REQUIREMENT -
Using the listing below, set down exactly the lines starting at the line that contains "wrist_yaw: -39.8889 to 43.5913" and ending at the line that contains "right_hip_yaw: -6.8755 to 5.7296", both included, and no others.

----------------

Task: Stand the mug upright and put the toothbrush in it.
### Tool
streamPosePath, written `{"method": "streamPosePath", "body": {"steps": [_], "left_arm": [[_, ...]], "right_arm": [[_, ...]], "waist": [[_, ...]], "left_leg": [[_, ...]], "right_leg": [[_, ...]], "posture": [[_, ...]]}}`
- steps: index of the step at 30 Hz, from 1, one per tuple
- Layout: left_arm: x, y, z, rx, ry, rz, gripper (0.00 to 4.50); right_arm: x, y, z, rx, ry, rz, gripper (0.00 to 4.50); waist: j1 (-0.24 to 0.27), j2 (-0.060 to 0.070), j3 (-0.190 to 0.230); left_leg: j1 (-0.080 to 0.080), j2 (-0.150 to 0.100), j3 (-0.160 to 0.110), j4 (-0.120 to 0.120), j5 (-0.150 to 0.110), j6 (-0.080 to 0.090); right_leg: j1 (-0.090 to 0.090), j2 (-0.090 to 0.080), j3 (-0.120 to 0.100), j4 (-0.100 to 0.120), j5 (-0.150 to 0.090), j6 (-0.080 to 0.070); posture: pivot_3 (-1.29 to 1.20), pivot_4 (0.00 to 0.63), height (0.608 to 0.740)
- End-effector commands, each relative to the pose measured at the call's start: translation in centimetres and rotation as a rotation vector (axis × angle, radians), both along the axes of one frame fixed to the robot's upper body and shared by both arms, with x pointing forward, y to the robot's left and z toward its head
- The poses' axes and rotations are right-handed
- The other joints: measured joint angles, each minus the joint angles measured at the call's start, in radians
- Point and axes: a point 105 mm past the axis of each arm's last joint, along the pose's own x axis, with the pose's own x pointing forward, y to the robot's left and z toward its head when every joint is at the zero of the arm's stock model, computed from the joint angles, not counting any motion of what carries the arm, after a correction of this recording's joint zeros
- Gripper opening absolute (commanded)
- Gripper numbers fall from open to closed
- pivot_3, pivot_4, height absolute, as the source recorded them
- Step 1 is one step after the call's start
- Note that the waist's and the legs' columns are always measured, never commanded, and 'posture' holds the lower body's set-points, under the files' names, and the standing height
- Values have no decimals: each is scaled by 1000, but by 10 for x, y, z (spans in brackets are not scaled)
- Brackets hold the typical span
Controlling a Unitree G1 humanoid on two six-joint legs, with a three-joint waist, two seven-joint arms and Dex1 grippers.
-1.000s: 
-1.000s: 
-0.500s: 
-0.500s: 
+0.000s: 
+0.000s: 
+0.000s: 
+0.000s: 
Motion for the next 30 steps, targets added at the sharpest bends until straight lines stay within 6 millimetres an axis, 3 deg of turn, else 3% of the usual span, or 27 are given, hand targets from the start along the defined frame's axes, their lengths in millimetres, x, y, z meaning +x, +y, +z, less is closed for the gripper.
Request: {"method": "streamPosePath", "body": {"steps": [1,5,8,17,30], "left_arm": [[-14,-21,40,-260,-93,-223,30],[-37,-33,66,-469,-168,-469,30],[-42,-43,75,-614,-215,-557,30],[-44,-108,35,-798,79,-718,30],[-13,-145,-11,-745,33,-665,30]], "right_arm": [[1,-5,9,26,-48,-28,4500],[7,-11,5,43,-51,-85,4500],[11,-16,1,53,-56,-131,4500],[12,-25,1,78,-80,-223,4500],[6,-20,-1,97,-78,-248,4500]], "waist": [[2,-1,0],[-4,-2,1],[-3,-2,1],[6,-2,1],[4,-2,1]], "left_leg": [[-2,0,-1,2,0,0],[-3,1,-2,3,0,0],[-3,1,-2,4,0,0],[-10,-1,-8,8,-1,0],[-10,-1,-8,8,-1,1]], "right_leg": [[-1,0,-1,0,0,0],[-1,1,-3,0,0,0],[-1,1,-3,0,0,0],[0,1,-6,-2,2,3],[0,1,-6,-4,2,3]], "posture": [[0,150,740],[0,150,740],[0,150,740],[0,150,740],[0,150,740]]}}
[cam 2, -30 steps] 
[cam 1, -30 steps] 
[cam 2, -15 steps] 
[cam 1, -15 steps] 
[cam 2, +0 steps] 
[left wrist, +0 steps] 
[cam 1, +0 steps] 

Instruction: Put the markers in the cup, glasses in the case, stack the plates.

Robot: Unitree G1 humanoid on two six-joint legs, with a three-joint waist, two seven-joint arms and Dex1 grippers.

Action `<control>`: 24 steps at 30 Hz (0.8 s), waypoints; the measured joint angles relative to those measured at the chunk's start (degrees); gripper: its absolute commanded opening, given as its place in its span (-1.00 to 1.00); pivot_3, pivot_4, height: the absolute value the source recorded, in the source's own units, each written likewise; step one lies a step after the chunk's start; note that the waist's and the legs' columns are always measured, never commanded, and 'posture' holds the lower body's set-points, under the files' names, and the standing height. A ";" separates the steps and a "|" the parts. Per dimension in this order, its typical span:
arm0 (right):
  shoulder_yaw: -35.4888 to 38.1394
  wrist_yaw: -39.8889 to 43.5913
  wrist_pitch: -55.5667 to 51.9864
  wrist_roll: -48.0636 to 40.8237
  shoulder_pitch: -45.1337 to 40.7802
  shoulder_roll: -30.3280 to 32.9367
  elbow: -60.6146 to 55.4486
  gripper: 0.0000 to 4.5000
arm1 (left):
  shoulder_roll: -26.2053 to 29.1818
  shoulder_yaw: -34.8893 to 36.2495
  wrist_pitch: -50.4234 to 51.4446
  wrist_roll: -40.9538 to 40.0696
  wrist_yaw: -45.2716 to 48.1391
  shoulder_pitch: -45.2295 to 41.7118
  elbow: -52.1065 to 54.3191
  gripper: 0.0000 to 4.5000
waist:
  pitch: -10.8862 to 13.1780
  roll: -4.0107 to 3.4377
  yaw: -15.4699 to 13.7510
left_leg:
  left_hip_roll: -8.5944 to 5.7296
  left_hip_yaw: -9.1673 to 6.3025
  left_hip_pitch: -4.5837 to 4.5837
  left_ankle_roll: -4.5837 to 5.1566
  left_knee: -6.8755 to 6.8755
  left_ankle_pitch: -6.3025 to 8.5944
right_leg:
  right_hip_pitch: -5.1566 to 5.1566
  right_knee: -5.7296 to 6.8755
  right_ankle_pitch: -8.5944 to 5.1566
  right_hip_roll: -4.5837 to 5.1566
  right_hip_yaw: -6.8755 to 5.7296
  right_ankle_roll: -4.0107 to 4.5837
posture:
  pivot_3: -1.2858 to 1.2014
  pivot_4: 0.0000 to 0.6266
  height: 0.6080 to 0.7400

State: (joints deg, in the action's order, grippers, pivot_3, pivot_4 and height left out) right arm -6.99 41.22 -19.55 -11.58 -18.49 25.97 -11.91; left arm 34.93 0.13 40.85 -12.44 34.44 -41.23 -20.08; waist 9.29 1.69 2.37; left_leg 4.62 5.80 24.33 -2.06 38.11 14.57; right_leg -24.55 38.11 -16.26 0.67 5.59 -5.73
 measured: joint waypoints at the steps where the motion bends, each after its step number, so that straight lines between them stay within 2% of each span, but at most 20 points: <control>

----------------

EXERCISE ANSWER -
  wrist_yaw: -39.8889 to 43.5913
  wrist_pitch: -55.5667 to 51.9864
  wrist_roll: -48.0636 to 40.8237
  shoulder_pitch: -45.1337 to 40.7802
  shoulder_roll: -30.3280 to 32.9367
  elbow: -60.6146 to 55.4486
  gripper: 0.0000 to 4.5000
arm1 (left):
  shoulder_roll: -26.2053 to 29.1818
  shoulder_yaw: -34.8893 to 36.2495
  wrist_pitch: -50.4234 to 51.4446
  wrist_roll: -40.9538 to 40.0696
  wrist_yaw: -45.2716 to 48.1391
  shoulder_pitch: -45.2295 to 41.7118
  elbow: -52.1065 to 54.3191
  gripper: 0.0000 to 4.5000
waist:
  pitch: -10.8862 to 13.1780
  roll: -4.0107 to 3.4377
  yaw: -15.4699 to 13.7510
left_leg:
  left_hip_roll: -8.5944 to 5.7296
  left_hip_yaw: -9.1673 to 6.3025
  left_hip_pitch: -4.5837 to 4.5837
  left_ankle_roll: -4.5837 to 5.1566
  left_knee: -6.8755 to 6.8755
  left_ankle_pitch: -6.3025 to 8.5944
right_leg:
  right_hip_pitch: -5.1566 to 5.1566
  right_knee: -5.7296 to 6.8755
  right_ankle_pitch: -8.5944 to 5.1566
  right_hip_roll: -4.5837 to 5.1566
  right_hip_yaw: -6.8755 to 5.7296

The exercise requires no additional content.